The other dispute between the Kickapoo and Texas is over gambling. Like the Tigua, whose reservation is near El Paso, the Kickapoo are trying to parlay their status into revenue from gaming. (The thrust of the argument is that by instituting a lottery, the state has already legalized gambling, opening the door for Indians under federal law.) The Kickapoo had contracted with a Nevada firm called Southwest Casinos, which had commissioned a set of architectural plans for a glassy edifice on the reservation at Eagle Pass that would look like an extraterrestrial shipwreck. If a full-scale casino could not be obtained through legislation or court action, the Kickapoo hoped to gain at least a bingo parlor. The Kickapoo met with state officials in Austin that September, and Joe’s father, Jose, made the drive with his son and daughter-in-law. He attended the meetings and ate the consultants’ barbecue, but he seemed to dislike the whole business. At the hotel, he didn’t want to talk about it.
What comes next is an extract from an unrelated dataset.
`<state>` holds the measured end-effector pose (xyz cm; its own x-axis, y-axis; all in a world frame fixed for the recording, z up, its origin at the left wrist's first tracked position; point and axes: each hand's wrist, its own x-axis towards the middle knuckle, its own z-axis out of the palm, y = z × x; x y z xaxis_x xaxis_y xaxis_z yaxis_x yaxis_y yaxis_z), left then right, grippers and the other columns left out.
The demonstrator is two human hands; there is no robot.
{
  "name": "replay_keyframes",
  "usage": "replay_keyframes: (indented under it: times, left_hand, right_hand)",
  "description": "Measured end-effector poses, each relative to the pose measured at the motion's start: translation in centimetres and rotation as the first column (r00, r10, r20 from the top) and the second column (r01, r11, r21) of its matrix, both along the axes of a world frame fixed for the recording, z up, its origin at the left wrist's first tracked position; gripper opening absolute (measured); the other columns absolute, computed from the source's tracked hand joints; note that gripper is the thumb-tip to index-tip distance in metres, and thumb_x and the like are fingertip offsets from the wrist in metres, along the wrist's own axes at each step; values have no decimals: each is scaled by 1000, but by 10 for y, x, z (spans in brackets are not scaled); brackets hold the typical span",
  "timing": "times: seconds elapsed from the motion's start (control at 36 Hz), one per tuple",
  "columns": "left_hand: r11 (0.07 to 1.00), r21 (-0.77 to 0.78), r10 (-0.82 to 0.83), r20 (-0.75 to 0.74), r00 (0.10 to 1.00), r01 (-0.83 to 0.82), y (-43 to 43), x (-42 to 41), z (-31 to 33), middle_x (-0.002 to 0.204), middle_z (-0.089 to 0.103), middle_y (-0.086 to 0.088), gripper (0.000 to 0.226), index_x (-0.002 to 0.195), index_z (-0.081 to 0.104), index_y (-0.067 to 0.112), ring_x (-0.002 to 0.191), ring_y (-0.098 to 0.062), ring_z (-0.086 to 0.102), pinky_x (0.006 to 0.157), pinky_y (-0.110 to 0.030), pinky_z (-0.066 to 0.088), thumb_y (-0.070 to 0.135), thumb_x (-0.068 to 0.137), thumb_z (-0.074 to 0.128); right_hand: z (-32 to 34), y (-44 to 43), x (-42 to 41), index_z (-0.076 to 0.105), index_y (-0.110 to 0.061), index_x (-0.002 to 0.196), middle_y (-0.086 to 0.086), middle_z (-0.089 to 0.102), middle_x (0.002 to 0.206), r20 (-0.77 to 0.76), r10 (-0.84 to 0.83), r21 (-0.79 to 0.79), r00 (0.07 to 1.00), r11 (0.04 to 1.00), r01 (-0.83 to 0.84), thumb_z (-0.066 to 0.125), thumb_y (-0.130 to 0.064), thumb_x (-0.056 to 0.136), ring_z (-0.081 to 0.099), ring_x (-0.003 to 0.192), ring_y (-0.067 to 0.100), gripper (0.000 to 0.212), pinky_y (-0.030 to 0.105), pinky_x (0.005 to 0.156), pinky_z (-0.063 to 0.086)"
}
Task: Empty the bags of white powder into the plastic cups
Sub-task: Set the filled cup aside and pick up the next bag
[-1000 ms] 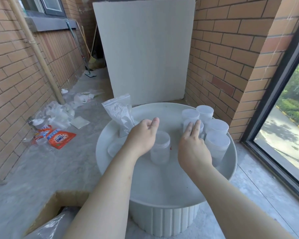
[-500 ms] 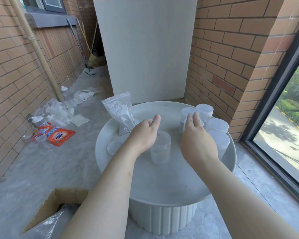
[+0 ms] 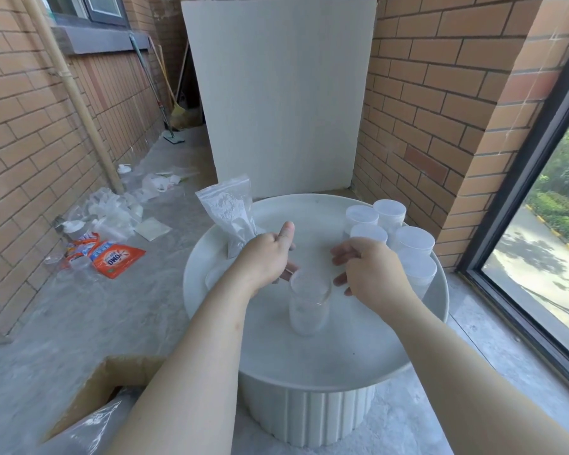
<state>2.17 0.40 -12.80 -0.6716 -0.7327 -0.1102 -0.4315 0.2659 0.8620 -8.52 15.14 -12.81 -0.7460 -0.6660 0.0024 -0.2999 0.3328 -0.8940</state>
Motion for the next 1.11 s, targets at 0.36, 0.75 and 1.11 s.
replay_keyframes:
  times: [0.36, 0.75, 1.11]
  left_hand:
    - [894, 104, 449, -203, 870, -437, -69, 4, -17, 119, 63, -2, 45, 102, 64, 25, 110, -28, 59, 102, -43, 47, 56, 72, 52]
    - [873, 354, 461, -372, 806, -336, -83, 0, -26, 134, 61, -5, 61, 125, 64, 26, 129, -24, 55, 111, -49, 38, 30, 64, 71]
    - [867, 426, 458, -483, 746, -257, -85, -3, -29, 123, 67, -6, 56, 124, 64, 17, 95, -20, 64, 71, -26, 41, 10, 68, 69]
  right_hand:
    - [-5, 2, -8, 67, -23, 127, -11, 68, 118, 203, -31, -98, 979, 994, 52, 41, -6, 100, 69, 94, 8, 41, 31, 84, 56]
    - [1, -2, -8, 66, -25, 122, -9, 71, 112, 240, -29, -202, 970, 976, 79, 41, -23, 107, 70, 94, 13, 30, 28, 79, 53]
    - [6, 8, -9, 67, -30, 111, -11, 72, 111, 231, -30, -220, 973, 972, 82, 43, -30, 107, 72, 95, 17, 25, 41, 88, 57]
Jose had heard enough of my Spanish not to put much stock in it, so he spoke Kickapoo and asked Margie to translate what he said into English. Algonquian is a plosive and consonantal language; the Kickapoo dialect is spoken slowly. While Joe sat on the bed, quiet and receding in the presence of his father, Jose reposed in an easy chair and reflected on the Kickapoo spiritual life. “God made the deer. God put them on the earth—not man. If you go hunting and see that a deer is someplace very difficult, at the top of a mountain, you will probably let it go. But a Kickapoo will do anything, go anywhere, climb the highest mountain to get the deer. Because to us, the deer is sacred. If you kill a deer, it has one life. But if a Kickapoo kills a deer, it has four lives. That is how God made the earth—so there will never be a shortage of game. There is a story of a Kickapoo man who lived as a deer for one year. That is the reason the deer and the Kickapoo know how each other think.”